Assignment
The expected output is an exact restatement of all the records.

Records shown

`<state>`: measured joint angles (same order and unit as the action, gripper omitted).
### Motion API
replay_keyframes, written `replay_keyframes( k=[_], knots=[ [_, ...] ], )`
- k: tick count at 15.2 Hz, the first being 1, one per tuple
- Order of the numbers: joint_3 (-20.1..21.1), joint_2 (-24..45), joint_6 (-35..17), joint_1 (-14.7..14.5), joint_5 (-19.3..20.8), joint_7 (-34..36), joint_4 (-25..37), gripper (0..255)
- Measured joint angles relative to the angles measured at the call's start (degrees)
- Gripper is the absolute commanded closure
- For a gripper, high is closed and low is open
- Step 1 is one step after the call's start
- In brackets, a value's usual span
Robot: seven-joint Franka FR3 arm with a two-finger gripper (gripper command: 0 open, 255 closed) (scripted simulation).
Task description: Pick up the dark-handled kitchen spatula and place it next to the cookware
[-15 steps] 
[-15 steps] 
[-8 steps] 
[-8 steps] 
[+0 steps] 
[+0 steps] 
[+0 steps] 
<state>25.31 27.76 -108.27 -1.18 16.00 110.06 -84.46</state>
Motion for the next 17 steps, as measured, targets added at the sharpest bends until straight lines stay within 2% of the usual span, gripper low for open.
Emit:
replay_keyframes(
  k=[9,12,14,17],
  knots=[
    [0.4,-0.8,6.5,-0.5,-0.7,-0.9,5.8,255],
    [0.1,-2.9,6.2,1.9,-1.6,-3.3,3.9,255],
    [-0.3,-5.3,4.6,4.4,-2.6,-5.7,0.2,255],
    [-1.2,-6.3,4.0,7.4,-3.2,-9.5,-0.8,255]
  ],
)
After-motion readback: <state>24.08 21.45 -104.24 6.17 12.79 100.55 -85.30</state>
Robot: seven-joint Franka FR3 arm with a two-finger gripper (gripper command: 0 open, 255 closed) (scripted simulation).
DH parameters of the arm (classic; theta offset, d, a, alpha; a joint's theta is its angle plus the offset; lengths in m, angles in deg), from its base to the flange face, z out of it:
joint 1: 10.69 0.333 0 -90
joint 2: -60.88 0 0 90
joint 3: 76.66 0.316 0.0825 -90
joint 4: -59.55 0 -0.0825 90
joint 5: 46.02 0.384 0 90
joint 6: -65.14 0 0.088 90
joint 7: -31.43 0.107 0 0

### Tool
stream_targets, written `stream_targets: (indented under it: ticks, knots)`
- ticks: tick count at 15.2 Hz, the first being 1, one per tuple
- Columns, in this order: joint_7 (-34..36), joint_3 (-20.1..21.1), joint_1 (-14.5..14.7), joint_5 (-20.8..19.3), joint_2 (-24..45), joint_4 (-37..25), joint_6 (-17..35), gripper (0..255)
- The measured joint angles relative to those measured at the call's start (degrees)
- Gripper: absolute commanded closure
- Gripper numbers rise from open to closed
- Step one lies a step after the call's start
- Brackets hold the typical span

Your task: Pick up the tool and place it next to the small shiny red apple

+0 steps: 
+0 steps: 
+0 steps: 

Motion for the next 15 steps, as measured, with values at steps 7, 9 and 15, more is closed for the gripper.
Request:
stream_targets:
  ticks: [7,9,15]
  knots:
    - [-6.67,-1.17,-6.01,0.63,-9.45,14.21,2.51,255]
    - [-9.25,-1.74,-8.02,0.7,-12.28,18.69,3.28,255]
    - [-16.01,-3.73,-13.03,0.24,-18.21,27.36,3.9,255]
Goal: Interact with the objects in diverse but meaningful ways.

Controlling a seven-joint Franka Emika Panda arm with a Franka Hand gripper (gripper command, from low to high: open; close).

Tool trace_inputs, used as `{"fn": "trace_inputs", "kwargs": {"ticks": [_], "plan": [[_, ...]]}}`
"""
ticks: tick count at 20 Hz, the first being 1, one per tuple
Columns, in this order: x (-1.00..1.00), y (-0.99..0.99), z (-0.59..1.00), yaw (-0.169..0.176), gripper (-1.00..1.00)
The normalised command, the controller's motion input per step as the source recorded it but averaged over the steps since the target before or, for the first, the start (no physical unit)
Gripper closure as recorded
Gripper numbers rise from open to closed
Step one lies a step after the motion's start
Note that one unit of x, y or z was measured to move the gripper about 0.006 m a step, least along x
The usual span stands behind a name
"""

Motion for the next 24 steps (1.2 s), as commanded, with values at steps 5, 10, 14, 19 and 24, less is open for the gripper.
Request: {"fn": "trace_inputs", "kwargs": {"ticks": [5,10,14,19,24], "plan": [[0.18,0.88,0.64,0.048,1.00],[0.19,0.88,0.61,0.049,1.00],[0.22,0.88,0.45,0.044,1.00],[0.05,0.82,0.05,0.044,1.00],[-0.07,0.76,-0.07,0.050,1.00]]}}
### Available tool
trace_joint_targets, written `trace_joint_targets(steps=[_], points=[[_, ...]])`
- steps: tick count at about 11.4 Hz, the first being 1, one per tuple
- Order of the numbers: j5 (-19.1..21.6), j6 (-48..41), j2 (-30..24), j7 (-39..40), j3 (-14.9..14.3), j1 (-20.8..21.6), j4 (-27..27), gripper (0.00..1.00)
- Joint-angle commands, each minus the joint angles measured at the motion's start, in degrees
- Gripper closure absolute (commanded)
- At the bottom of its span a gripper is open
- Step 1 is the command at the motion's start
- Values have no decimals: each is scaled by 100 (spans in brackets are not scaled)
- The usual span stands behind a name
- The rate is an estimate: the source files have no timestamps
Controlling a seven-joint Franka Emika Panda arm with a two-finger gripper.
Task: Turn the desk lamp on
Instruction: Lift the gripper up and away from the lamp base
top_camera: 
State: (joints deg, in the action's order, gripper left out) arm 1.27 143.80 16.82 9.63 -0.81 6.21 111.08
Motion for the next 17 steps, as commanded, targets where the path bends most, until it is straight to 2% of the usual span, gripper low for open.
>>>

Response
`<state>`: measured joint angles (same order and unit as the action, gripper omitted).
### Motion API
replay_keyframes, written `replay_keyframes( k=[_], knots=[ [_, ...] ], )`
- k: tick count at 15.2 Hz, the first being 1, one per tuple
- Order of the numbers: joint_3 (-20.1..21.1), joint_2 (-24..45), joint_6 (-35..17), joint_1 (-14.7..14.5), joint_5 (-19.3..20.8), joint_7 (-34..36), joint_4 (-25..37), gripper (0..255)
- Measured joint angles relative to the angles measured at the call's start (degrees)
- Gripper is the absolute commanded closure
- For a gripper, high is closed and low is open
- Step 1 is one step after the call's start
- In brackets, a value's usual span
Robot: seven-joint Franka FR3 arm with a two-finger gripper (gripper command: 0 open, 255 closed) (scripted simulation).
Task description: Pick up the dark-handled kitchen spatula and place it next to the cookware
[-15 steps] 
[-15 steps] 
[-8 steps] 
[-8 steps] 
[+0 steps] 
[+0 steps] 
[+0 steps] 
<state>25.31 27.76 -108.27 -1.18 16.00 110.06 -84.46</state>
Motion for the next 17 steps, as measured, targets added at the sharpest bends until straight lines stay within 2% of the usual span, gripper low for open.
Emit:
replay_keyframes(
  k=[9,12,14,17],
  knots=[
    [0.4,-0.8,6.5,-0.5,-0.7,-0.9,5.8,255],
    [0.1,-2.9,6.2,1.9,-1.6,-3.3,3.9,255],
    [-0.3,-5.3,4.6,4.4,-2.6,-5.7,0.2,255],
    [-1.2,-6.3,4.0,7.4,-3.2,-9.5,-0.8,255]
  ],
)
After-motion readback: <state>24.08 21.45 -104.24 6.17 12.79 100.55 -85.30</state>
Robot: seven-joint Franka FR3 arm with a two-finger gripper (gripper command: 0 open, 255 closed) (scripted simulation).
DH parameters of the arm (classic; theta offset, d, a, alpha; a joint's theta is its angle plus the offset; lengths in m, angles in deg), from its base to the flange face, z out of it:
joint 1: 10.69 0.333 0 -90
joint 2: -60.88 0 0 90
joint 3: 76.66 0.316 0.0825 -90
joint 4: -59.55 0 -0.0825 90
joint 5: 46.02 0.384 0 90
joint 6: -65.14 0 0.088 90
joint 7: -31.43 0.107 0 0

### Tool
stream_targets, written `stream_targets: (indented under it: ticks, knots)`
- ticks: tick count at 15.2 Hz, the first being 1, one per tuple
- Columns, in this order: joint_7 (-34..36), joint_3 (-20.1..21.1), joint_1 (-14.5..14.7), joint_5 (-20.8..19.3), joint_2 (-24..45), joint_4 (-37..25), joint_6 (-17..35), gripper (0..255)
- The measured joint angles relative to those measured at the call's start (degrees)
- Gripper: absolute commanded closure
- Gripper numbers rise from open to closed
- Step one lies a step after the call's start
- Brackets hold the typical span

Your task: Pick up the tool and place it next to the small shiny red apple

+0 steps: 
+0 steps: 
+0 steps: 

Motion for the next 15 steps, as measured, with values at steps 7, 9 and 15, more is closed for the gripper.
Request:
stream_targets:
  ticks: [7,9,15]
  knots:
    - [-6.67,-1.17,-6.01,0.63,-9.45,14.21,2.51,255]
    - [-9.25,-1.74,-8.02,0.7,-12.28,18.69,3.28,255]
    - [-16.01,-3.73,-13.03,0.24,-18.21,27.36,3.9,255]
Goal: Interact with the objects in diverse but meaningful ways.

Controlling a seven-joint Franka Emika Panda arm with a Franka Hand gripper (gripper command, from low to high: open; close).

Tool trace_inputs, used as `{"fn": "trace_inputs", "kwargs": {"ticks": [_], "plan": [[_, ...]]}}`
"""
ticks: tick count at 20 Hz, the first being 1, one per tuple
Columns, in this order: x (-1.00..1.00), y (-0.99..0.99), z (-0.59..1.00), yaw (-0.169..0.176), gripper (-1.00..1.00)
The normalised command, the controller's motion input per step as the source recorded it but averaged over the steps since the target before or, for the first, the start (no physical unit)
Gripper closure as recorded
Gripper numbers rise from open to closed
Step one lies a step after the motion's start
Note that one unit of x, y or z was measured to move the gripper about 0.006 m a step, least along x
The usual span stands behind a name
"""

Motion for the next 24 steps (1.2 s), as commanded, with values at steps 5, 10, 14, 19 and 24, less is open for the gripper.
Request: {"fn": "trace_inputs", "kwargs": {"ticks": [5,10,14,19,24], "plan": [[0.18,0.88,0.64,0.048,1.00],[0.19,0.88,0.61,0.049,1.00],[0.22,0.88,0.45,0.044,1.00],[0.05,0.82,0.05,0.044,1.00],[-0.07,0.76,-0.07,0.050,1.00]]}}
### Available tool
trace_joint_targets, written `trace_joint_targets(steps=[_], points=[[_, ...]])`
- steps: tick count at about 11.4 Hz, the first being 1, one per tuple
- Order of the numbers: j5 (-19.1..21.6), j6 (-48..41), j2 (-30..24), j7 (-39..40), j3 (-14.9..14.3), j1 (-20.8..21.6), j4 (-27..27), gripper (0.00..1.00)
- Joint-angle commands, each minus the joint angles measured at the motion's start, in degrees
- Gripper closure absolute (commanded)
- At the bottom of its span a gripper is open
- Step 1 is the command at the motion's start
- Values have no decimals: each is scaled by 100 (spans in brackets are not scaled)
- The usual span stands behind a name
- The rate is an estimate: the source files have no timestamps
Controlling a seven-joint Franka Emika Panda arm with a two-finger gripper.
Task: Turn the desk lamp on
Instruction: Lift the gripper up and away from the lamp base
top_camera: 
State: (joints deg, in the action's order, gripper left out) arm 1.27 143.80 16.82 9.63 -0.81 6.21 111.08
Motion for the next 17 steps, as commanded, targets where the path bends most, until it is straight to 2% of the usual span, gripper low for open.
>>>

This exercise is now fully answered.